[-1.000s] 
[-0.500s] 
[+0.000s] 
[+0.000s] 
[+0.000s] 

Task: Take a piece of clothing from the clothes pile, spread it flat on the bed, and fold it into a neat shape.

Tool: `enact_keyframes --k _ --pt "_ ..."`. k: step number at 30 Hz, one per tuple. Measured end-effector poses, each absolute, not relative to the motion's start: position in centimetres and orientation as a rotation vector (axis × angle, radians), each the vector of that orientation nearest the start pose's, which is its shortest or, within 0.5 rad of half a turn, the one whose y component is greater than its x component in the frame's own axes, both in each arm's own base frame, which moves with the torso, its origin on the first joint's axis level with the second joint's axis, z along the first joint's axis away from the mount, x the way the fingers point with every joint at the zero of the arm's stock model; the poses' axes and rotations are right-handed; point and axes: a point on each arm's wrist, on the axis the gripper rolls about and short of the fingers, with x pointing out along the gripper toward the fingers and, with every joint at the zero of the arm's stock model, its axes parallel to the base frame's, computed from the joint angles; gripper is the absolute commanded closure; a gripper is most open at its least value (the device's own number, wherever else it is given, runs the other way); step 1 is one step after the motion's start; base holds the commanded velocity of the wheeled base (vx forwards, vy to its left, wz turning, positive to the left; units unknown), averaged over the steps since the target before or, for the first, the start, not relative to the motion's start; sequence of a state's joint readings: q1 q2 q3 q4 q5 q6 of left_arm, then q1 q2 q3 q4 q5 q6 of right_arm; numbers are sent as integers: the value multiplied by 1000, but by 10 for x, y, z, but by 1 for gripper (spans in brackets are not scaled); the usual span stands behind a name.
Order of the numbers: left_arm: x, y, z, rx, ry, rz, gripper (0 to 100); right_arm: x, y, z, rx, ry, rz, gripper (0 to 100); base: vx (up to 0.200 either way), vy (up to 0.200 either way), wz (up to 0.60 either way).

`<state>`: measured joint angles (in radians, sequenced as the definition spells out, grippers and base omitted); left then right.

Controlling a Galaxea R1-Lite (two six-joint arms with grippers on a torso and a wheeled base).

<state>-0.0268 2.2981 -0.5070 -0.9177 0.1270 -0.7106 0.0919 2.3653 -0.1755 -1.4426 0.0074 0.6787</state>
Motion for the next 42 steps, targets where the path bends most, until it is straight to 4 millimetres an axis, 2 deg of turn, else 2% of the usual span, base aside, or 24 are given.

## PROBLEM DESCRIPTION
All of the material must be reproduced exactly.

## SOLUTION
[-1.000s] 
[-0.500s] 
[+0.000s] 
[+0.000s] 
[+0.000s] 

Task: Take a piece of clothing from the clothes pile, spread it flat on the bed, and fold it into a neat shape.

Tool: `enact_keyframes --k _ --pt "_ ..."`. k: step number at 30 Hz, one per tuple. Measured end-effector poses, each absolute, not relative to the motion's start: position in centimetres and orientation as a rotation vector (axis × angle, radians), each the vector of that orientation nearest the start pose's, which is its shortest or, within 0.5 rad of half a turn, the one whose y component is greater than its x component in the frame's own axes, both in each arm's own base frame, which moves with the torso, its origin on the first joint's axis level with the second joint's axis, z along the first joint's axis away from the mount, x the way the fingers point with every joint at the zero of the arm's stock model; the poses' axes and rotations are right-handed; point and axes: a point on each arm's wrist, on the axis the gripper rolls about and short of the fingers, with x pointing out along the gripper toward the fingers and, with every joint at the zero of the arm's stock model, its axes parallel to the base frame's, computed from the joint angles; gripper is the absolute commanded closure; a gripper is most open at its least value (the device's own number, wherever else it is given, runs the other way); step 1 is one step after the motion's start; base holds the commanded velocity of the wheeled base (vx forwards, vy to its left, wz turning, positive to the left; units unknown), averaged over the steps since the target before or, for the first, the start, not relative to the motion's start; sequence of a state's joint readings: q1 q2 q3 q4 q5 q6 of left_arm, then q1 q2 q3 q4 q5 q6 of right_arm; numbers are sent as integers: the value multiplied by 1000, but by 10 for x, y, z, but by 1 for gripper (spans in brackets are not scaled); the usual span stands behind a name.
Order of the numbers: left_arm: x, y, z, rx, ry, rz, gripper (0 to 100); right_arm: x, y, z, rx, ry, rz, gripper (0 to 100); base: vx (up to 0.200 either way), vy (up to 0.200 either way), wz (up to 0.60 either way).

`<state>`: measured joint angles (in radians, sequenced as the definition spells out, grippers and base omitted); left then right.

Controlling a Galaxea R1-Lite (two six-joint arms with grippers on a torso and a wheeled base).

<state>-0.0268 2.2981 -0.5070 -0.9177 0.1270 -0.7106 0.0919 2.3653 -0.1755 -1.4426 0.0074 0.6787</state>
Motion for the next 42 steps, targets where the path bends most, until it is straight to 4 millimetres an axis, 2 deg of turn, else 2% of the usual span, base aside, or 24 are given.

With this, the answer is complete.